#### [What you are asked to do]
Go through the entries, filter for the word "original", and copy every line that has it.

** Opening Extracted material block **

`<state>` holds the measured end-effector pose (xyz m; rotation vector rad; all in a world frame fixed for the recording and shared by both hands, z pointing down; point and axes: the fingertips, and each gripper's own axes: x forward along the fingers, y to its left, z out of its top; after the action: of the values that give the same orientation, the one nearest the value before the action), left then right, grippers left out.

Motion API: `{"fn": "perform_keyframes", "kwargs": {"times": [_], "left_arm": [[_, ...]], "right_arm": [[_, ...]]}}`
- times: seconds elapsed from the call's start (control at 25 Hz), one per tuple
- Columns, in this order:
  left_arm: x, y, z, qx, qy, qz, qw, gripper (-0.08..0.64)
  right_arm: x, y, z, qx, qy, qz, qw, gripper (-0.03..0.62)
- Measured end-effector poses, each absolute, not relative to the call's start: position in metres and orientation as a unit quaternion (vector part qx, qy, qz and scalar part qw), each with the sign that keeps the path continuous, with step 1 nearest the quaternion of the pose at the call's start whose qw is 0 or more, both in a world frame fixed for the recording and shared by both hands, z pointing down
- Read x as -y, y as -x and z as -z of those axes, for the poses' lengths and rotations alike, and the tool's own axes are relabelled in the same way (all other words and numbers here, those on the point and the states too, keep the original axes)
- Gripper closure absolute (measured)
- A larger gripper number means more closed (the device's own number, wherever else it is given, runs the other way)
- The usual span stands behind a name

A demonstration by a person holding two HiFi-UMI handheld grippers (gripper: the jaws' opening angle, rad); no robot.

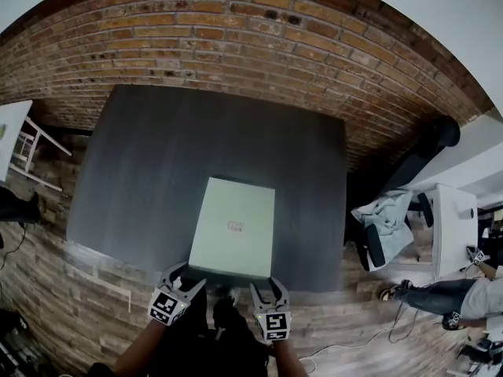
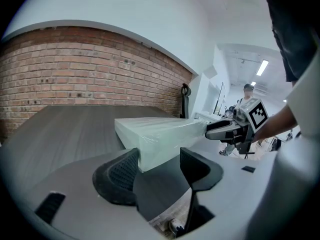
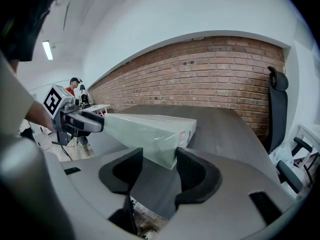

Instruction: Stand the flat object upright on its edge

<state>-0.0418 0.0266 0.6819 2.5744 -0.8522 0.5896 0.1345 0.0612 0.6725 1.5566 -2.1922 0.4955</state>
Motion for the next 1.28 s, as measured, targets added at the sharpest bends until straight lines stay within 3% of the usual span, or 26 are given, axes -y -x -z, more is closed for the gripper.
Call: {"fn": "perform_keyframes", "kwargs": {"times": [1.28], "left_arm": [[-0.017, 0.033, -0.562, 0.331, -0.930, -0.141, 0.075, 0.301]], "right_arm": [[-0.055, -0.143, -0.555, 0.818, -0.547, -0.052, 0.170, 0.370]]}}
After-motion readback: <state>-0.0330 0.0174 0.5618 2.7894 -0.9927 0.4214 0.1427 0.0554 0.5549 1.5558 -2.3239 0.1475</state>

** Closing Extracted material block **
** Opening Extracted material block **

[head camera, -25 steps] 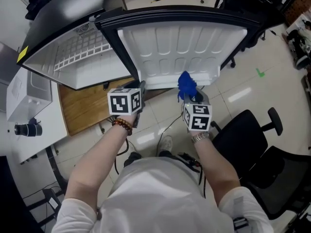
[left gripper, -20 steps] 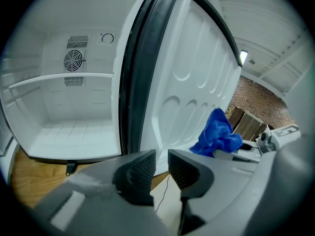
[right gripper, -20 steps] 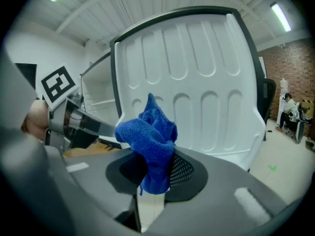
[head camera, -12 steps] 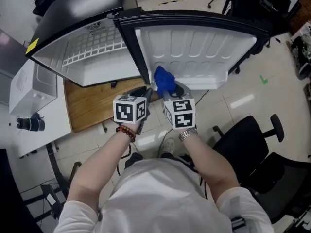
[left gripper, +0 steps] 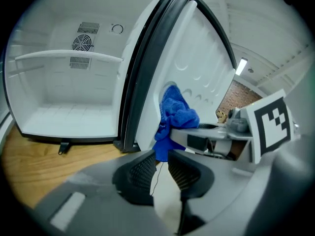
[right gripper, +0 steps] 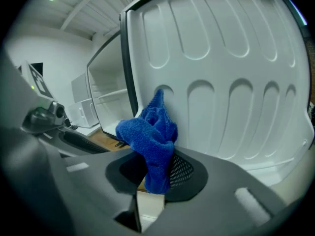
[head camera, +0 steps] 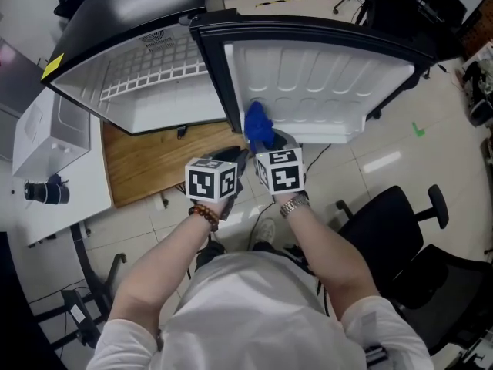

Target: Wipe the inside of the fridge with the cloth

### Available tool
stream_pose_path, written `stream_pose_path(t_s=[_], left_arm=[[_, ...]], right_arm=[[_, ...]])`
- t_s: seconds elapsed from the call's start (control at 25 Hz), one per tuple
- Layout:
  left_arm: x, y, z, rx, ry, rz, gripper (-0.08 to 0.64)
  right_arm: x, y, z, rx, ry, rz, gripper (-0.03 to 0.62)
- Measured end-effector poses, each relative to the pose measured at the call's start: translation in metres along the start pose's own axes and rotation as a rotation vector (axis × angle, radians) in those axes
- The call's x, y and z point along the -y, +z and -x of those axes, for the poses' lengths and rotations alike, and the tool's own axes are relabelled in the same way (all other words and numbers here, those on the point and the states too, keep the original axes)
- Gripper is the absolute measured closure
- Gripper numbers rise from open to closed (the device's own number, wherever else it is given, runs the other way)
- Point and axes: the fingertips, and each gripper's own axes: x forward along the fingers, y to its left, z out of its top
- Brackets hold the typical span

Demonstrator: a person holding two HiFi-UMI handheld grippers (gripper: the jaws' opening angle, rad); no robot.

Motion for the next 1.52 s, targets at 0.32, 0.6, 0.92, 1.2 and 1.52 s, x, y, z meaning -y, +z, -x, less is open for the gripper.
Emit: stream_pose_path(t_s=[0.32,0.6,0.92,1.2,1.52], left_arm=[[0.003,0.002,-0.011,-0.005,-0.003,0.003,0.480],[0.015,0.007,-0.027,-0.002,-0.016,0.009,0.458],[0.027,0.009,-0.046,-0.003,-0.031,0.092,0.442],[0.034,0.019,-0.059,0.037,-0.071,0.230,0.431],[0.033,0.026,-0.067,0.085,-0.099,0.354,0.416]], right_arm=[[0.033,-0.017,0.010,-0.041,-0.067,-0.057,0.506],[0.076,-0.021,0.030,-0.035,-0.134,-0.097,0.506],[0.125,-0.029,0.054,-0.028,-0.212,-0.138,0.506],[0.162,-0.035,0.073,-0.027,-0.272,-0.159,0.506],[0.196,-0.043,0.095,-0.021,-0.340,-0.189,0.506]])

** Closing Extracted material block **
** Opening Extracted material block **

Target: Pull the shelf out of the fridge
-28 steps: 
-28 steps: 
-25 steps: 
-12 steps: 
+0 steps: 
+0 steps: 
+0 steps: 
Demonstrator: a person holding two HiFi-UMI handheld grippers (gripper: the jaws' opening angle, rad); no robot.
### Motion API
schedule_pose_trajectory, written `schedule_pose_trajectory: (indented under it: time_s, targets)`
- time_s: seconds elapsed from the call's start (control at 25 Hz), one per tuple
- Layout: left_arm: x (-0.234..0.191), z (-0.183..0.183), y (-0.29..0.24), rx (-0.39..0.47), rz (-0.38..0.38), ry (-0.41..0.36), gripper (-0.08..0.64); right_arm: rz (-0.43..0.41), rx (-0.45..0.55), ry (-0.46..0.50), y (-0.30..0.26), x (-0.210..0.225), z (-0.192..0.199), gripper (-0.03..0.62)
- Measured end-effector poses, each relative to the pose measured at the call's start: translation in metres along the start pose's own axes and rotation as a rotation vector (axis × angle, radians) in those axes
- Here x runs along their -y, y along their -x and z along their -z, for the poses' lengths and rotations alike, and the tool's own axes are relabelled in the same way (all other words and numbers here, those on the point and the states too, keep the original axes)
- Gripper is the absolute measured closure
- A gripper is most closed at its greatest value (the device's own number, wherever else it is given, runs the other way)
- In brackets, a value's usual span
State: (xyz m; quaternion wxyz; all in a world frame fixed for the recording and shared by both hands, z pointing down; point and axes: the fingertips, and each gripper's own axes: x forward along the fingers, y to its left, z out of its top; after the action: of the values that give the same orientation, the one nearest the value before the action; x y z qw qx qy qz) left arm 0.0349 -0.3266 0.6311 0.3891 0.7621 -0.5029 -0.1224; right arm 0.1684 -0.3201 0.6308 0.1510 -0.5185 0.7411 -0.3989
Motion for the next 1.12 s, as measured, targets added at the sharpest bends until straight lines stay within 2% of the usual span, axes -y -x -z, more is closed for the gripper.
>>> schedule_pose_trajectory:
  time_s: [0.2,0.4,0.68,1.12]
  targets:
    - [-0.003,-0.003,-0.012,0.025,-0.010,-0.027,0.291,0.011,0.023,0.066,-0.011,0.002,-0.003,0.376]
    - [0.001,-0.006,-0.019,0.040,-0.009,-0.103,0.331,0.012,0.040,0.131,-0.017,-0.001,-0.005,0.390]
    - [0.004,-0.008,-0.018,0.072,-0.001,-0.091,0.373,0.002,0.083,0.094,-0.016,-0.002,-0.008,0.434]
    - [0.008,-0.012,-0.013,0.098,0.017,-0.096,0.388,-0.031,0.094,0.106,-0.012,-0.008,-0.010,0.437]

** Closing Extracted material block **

#### [Response below]
- Read x as -y, y as -x and z as -z of those axes, for the poses' lengths and rotations alike, and the tool's own axes are relabelled in the same way (all other words and numbers here, those on the point and the states too, keep the original axes)
- The call's x, y and z point along the -y, +z and -x of those axes, for the poses' lengths and rotations alike, and the tool's own axes are relabelled in the same way (all other words and numbers here, those on the point and the states too, keep the original axes)
- Here x runs along their -y, y along their -x and z along their -z, for the poses' lengths and rotations alike, and the tool's own axes are relabelled in the same way (all other words and numbers here, those on the point and the states too, keep the original axes)

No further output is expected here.